*What to produce*:
In how many lines of the listing does the word "document" appear? Reply with the number only.

*Information provided*:

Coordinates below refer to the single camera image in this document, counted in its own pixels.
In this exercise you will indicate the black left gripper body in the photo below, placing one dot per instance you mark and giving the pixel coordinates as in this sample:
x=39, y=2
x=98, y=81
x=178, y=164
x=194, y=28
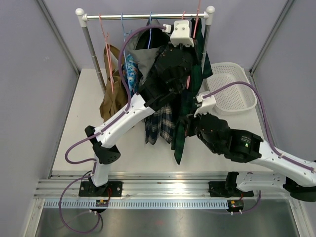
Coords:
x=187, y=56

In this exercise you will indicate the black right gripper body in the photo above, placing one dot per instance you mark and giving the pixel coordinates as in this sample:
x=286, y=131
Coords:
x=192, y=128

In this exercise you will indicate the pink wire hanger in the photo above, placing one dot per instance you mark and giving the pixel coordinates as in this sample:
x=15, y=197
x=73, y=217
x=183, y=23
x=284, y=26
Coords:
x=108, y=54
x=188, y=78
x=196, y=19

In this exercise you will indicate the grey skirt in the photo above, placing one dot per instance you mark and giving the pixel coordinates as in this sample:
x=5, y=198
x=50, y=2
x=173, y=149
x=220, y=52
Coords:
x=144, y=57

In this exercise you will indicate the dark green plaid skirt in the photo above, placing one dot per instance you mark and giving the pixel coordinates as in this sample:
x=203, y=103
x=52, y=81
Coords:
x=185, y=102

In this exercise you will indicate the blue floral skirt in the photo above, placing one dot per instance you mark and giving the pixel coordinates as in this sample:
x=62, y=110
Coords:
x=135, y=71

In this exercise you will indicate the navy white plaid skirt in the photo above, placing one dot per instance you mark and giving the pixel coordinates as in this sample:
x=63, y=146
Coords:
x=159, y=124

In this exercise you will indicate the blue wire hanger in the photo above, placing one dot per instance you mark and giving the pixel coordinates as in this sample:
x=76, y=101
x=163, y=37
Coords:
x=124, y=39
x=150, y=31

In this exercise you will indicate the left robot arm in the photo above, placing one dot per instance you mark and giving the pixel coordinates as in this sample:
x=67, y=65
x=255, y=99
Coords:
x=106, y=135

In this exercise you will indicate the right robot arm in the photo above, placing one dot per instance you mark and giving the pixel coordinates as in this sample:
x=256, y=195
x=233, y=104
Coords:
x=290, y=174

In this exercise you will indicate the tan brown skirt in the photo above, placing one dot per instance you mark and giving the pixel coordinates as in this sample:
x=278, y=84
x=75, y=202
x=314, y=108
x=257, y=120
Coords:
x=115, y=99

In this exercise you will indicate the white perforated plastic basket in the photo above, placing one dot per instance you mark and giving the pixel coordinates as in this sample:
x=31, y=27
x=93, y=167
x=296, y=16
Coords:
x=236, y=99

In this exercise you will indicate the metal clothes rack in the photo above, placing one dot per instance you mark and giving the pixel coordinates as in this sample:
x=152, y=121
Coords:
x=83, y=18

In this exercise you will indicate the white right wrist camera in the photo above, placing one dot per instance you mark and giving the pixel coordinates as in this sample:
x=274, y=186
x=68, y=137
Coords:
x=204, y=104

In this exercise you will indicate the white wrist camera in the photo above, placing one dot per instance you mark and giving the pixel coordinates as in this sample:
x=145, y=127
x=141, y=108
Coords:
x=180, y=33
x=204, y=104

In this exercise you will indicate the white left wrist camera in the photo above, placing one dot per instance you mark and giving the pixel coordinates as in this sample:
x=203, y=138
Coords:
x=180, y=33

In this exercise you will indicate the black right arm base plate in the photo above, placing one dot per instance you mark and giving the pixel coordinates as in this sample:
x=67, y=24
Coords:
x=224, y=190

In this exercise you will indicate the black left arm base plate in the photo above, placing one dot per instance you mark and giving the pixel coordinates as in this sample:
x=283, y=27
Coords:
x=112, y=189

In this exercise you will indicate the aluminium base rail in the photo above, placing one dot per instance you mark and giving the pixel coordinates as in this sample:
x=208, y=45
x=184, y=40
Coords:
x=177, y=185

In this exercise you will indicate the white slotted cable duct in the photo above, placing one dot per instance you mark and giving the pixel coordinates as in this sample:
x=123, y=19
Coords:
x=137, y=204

==

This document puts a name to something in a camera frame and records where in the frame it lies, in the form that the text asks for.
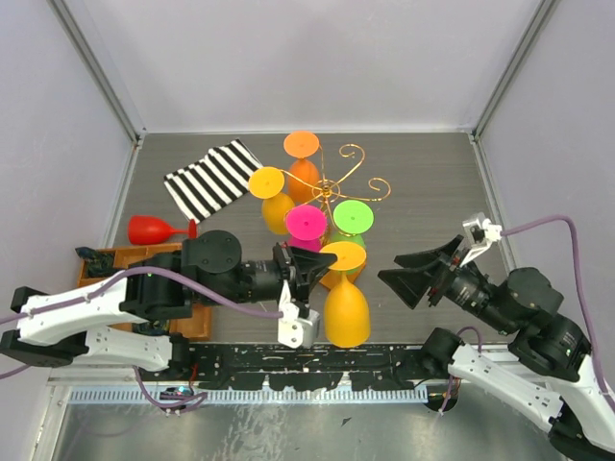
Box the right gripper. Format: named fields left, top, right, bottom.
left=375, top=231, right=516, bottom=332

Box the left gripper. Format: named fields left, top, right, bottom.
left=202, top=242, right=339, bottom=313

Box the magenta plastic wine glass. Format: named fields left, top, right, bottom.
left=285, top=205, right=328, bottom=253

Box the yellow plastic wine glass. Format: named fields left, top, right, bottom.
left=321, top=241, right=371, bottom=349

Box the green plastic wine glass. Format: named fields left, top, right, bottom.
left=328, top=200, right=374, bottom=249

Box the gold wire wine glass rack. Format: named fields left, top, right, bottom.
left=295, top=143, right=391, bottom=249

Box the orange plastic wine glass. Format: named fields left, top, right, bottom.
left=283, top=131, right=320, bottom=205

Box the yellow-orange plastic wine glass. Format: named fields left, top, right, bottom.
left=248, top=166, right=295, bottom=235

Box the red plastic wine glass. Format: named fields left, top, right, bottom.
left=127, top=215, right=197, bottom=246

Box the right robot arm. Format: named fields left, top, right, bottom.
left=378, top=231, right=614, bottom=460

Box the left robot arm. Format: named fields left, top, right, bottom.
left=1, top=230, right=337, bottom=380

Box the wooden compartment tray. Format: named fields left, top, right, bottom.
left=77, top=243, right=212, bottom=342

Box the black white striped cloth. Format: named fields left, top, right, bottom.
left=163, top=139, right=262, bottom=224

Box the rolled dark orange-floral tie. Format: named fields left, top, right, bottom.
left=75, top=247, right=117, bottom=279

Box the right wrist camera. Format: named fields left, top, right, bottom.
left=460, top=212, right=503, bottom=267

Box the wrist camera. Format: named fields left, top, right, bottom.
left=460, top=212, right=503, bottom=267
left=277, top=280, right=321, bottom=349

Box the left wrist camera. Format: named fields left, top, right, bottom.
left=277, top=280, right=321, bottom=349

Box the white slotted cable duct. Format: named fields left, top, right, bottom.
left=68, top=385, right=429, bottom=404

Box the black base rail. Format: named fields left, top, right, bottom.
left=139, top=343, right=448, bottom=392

*Result of the task*:
2